Figure 18 CO2 flooding oil gravity (°API) distribution (a) boxplot and (b) histogram
Although there is no direct relationship between reservoir lithology and oil gravity, the distribution histogram shows a significant difference between the two types of reservoirs.

Figure 19 Sandstone and carbonate reservoir oil gravity distribution comparison
Oil viscosity
In consideration of the viscous fingering problem and other problems resulting from viscosity differences between carbon dioxide and crude oil, low viscous oil reservoirs are better candidates than viscous ones.

Figure 20 Oil viscosity distribution (a) boxplot and (b) histogram
Operation Property
CO2 minimum miscibility pressure
Only 22 projects provided CO2 minimum miscibility pressure data. MMP ranges from 1,020 psi to 3,452 psia, most in the range from 1,600 to 2,500 psia. CO2 minimum miscibility pressure is generally considered to be greater than 1,400 psia, well above 1,020 psia. The minimum value 1,020 psia is from the Goldsmith San Andres field. Minimum miscibility pressure is measured by slim tube experiments. A reservoir has favorable characteristics for low MMP when the temperature is 97 °F, crude oil is 37 °API, and oil viscosity is 0.7 cp (D.E. Jasek et al).
MMP could be lowered by the addition of additive gases such as SO2 and H2S when reservoir pressure is insufficient to reach miscibility. In general, the CO2 injection pressure is about 200 psia higher than the MMP to make sure miscibility can be achieved, or the pressure is between the MMP and the fracture pressure.

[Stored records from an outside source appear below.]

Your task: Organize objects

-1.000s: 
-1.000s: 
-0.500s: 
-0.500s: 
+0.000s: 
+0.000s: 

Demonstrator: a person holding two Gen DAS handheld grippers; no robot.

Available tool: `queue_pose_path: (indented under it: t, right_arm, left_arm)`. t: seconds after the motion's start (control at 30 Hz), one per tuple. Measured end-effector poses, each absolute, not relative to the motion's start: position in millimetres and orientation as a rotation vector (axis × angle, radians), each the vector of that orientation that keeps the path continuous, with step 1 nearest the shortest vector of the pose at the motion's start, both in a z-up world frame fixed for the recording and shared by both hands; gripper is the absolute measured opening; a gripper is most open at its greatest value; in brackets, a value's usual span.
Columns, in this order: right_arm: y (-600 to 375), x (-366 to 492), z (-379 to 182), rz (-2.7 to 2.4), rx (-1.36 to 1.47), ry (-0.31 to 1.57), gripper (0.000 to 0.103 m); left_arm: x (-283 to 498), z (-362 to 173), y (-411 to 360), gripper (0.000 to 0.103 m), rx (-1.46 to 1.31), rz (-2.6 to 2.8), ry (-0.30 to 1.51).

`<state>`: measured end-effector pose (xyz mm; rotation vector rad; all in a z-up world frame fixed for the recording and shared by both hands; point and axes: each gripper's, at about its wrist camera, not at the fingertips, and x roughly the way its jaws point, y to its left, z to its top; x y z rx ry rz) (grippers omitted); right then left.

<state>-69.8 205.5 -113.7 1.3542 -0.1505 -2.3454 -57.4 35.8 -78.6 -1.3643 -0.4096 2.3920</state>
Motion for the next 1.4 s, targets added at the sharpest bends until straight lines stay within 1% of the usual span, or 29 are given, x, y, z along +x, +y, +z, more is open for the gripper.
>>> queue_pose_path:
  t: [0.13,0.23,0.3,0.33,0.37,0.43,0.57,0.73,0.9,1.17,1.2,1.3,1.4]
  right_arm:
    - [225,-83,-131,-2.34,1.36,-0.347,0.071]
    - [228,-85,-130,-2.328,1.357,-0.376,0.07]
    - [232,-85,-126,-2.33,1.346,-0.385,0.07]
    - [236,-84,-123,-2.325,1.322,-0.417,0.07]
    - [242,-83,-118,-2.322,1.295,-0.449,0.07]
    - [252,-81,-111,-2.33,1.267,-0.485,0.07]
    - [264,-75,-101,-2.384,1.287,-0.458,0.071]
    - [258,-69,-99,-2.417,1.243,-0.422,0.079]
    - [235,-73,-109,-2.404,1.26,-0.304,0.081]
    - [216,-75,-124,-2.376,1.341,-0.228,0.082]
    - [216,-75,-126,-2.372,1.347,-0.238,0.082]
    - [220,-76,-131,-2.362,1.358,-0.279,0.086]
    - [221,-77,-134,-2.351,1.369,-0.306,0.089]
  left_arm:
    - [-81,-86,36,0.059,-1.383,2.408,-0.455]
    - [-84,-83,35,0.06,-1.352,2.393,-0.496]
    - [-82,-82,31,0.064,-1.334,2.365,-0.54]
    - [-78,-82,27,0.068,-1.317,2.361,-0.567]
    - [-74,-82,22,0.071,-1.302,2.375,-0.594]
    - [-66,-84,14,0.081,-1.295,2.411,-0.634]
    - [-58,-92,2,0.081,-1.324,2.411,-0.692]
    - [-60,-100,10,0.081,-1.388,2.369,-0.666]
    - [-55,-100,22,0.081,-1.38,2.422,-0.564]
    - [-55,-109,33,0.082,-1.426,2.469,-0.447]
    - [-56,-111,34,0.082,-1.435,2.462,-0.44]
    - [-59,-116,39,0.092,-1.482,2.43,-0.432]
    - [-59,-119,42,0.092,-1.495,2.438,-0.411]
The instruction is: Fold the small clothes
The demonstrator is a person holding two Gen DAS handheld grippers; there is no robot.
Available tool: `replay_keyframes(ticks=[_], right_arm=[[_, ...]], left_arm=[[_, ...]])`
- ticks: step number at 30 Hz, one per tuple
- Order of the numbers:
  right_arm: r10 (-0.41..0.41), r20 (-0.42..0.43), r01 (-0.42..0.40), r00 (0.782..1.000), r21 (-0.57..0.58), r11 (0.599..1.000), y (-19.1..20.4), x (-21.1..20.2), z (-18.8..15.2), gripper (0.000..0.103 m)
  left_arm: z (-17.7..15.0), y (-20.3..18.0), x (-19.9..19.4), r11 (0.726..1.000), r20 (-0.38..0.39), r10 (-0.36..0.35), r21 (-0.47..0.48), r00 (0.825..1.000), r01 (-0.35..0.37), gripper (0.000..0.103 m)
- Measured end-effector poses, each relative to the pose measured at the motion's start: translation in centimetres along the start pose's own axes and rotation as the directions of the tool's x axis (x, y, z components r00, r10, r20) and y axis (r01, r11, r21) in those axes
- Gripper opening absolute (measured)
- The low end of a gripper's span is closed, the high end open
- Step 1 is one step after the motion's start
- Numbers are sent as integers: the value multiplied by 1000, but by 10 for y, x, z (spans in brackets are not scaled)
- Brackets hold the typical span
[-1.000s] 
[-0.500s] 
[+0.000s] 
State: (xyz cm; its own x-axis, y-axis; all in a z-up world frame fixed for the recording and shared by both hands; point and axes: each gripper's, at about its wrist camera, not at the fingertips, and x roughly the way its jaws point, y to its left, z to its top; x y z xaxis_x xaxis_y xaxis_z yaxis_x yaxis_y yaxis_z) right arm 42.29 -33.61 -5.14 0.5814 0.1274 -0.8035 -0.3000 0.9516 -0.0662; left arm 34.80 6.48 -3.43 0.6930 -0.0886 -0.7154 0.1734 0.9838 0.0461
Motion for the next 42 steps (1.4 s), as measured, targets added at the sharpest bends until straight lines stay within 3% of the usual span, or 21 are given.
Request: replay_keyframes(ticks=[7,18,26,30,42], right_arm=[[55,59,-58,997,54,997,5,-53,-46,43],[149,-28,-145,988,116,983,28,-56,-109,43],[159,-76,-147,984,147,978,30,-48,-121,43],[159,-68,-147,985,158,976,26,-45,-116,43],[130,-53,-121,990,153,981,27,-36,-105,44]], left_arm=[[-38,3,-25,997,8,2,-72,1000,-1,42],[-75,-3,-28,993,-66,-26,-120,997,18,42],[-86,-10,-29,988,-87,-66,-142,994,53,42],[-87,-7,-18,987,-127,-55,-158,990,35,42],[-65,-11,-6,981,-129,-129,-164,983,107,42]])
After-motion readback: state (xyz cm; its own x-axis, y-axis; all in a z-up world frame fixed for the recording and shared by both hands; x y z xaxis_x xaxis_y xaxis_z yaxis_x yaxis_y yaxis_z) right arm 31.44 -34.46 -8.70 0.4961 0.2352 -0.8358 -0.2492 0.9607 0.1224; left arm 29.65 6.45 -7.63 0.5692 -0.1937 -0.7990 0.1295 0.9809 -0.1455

Figure 21 CO2 MMP distribution boxplot

Figure 22 MMP with depth
Data Summary
This paper summarizes CO2 miscible flooding field application data and conducts a statistical analysis of the data set. Both summary and screening criteria table are generated based on cleaned data containing reservoir porosity, permeability, oil API gravity, oil viscosity, reservoir temperature, depth, oil saturation, and net pay thickness. For most characteristics, sandstone reservoirs and carbonate reservoirs are summarized both separately and combined. Four standard statistics including the minimum, maximum, median, and mean values are used to describe the criteria.

The two tables below represent CO2 flooding criteria summarized by previous researcher and this work. Previous reseachers includeTaber (2004), Ahamd Aladasani (2010) and Gao and Pan (2010). Different parameters were taken into consideration in these summaries. Screening criteria generated by this research is based on comprehensive consideration including previous criteria, general threshold level and dataset range standard statistics.

- This study summarized CO2 miscible flooding field application information and conducted further dataset analysis. Numerical analysis results represent the current U.S. CO2 miscible flooding reservoir candidate properties and demonstrated existing screening criteria. Although the choice of EOR method is never a result of simple factors, the summarized recommended range can still serve as a reference benefit for field engineers and researchers in the future.
- The recommended CO2 miscible flooding implementing reservoir and fluid properties can be summarized as follows: porosity >4%, permeability >2 mD, gravity: >27 °API, viscosity <6 cp, temperature <260 °F, oil saturation >20%PV, depth >2,120 ft, and net pay thickness between 75-137 ft.